Gleichwohl wird es eine „versteckte“ Priorisierung zumindest in den Arztpraxen geben, denn da der Impfstoff bisher begrenzt ist, müssen die Ärzte entscheiden, wem sie ihn „im Rahmen der Verfügbarkeit der vorhandenen Impfstoffe“ zur Verfügung stellen. Norbert Metke, Chef der Kassenärztlichen Vereinigung Baden-Württemberg sagt: „Für Menschen mit einer Vorerkrankung oder einer Behinderung ist die Impfung beim Hausarzt weiterhin ein niedrigschwelliges Angebot.“ Die Hausärzte könnten am besten entscheiden, „wer zuerst eine Impfung braucht und sie impfen innerhalb ihres Patientenstammes die besonders gefährdeten Menschen zuerst“. Allerdings müsse man die Bürger um Geduld bitten, so Metke, der Impfstoff sei „begrenzt“ und die Arztpraxen könnten vorerst nur wenige Erstimpfungen anbieten.

Andrang auch schon vorher

Frank-Dieter Braun vom Vorstand des im Hausärzteverbands Baden-Württemberg sagt, das frühe Ende der Priorisierung in den Praxen sei richtig gewesen: „Wir hatten doch schon Probleme, wo kriegen wir einen Priorisierten her?“ Den Montag sieht Braun gelassen, der Andrang ist ja ohnehin schon da. Bei der Impfung von 13-Jährigen, so Braun, wäre er „erst einmal vorsichtig und abwartend“, es gebe ja noch viele über 16-Jährige, die keine Impfung haben.

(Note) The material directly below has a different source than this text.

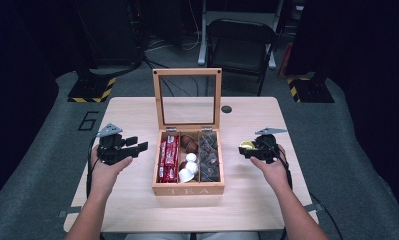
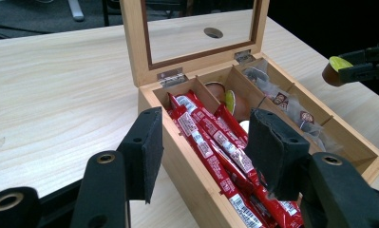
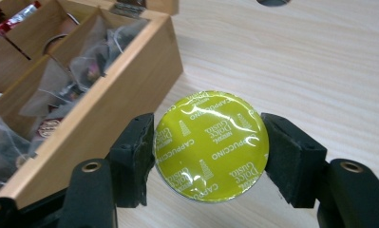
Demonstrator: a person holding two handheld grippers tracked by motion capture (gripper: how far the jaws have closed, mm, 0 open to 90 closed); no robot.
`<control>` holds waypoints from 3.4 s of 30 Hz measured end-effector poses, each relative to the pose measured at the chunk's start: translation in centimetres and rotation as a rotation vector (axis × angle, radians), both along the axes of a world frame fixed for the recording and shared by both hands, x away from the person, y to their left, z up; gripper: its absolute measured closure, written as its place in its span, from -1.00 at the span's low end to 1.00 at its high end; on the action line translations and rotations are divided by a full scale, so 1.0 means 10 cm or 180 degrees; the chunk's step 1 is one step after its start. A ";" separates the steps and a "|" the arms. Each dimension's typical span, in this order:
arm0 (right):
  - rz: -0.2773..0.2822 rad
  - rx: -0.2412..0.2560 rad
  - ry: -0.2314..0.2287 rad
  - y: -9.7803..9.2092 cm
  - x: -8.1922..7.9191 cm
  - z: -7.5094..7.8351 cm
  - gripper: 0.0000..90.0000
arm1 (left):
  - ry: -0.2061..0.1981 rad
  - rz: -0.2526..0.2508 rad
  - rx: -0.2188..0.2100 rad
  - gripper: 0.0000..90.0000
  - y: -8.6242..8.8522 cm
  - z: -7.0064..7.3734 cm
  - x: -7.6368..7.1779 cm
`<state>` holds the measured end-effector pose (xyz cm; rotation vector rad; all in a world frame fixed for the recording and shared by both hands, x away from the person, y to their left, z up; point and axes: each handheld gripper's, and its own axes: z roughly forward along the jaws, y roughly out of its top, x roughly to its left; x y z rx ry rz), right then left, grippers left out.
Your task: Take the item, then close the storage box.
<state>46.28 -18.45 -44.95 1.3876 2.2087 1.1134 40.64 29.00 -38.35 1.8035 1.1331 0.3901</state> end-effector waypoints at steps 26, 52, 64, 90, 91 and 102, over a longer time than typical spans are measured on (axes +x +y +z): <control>-0.0416 -0.0044 0.0158 -0.30 -0.09 -0.41 -0.16 | 0.0014 0.0005 -0.0001 0.04 0.01 -0.01 0.00; -0.0433 -0.0094 0.0193 -0.29 -0.11 -0.49 -0.29 | 0.0022 -0.0028 0.0033 0.03 -0.01 -0.04 0.01; -0.0447 -0.0207 0.0039 -0.28 -0.14 -0.41 -0.35 | 0.0016 0.0008 -0.0003 0.03 0.01 -0.02 0.00; 0.0055 0.0011 -0.0135 0.07 -0.07 0.14 -0.34 | 0.0015 0.0011 -0.0019 0.03 0.02 -0.02 0.01; 0.0084 0.0018 -0.0152 0.10 -0.06 0.17 -0.32 | 0.0013 0.0011 -0.0021 0.03 0.02 -0.02 0.02; 0.0259 -0.0038 -0.0238 0.41 0.07 0.45 -0.19 | 0.0001 0.0007 -0.0026 0.03 0.03 -0.01 0.02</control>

Trotz der neuen Freiheit dürfte es für die allermeisten noch Wochen bis zur Impfung dauern. Tatsächlich können sich nun aber alle um Termine bemühen, auch für Kinder und Jugendliche über zwölf Jahren. Nachdem die Europäische Arzneimittelagentur EMA den Impfstoff von Biontech für über Zwölfjährige zugelassen habe, so teilt das Sozialministerium in Stuttgart mit, können sie damit in den Impfzentren und Arztpraxen geimpft werden. Eine offizielle Empfehlung der Ständigen Impfkommission stehe aber noch aus, bisher habe die Stiko angedeutet, dass sie die Impfung von Jugendlichen mit Vorerkrankungen empfiehlt, nicht aber generell für alle dieser Altersgruppe.

Geduld gefragt

Auch Uwe Lahl, Amtschef im Landessozialministerium, bittet um Geduld: „Das Ende der Priorisierung bedeutet nicht, dass jede und jeder direkt einen Termin buchen kann. Unser Ziel ist es, im Verlauf des Sommers jedem Erwachsenen, der das möchte, und denjenigen Jugendlichen ab zwölf Jahren, die selbst und deren Eltern das möchten, ein Impfangebot machen zu können.“

Wer sich am Freitag über den Impfterminservice durch ein Dutzend Impfzentren im Land klickte, der erhielt die immer gleiche Antwort: „Es wurden keine freien Termine in Ihrer Region gefunden. Bitte probieren Sie es später erneut.“ Das private Vermittlungsportal Impfterminradar meldete ebenfalls lediglich ausgebuchte Impfzentren mittels roter Kreuzchen. Laut dem Bundesgesundheitsministerium gibt es für Baden-Württemberg Lieferzusagen der drei Hersteller Biontech, Astrazeneca und Moderna in Höhe von rund 330 000 Impfdosen in jeder Woche für den Juni, in der letzten Juniwoche soll diese Ration auf 410 000 Impfdosen gesteigert werden.

Laut Zahlen des Sozialministeriums hatten am 1. Juni über 4,7 Millionen Menschen in Baden-Württemberg mindestens die erste Impfung erhalten, das sind 42,4 Prozent der Bevölkerung. Von den über 60-Jährigen waren 76,8 Prozent erstgeimpft und 38,4 Prozent zweitgeimpft.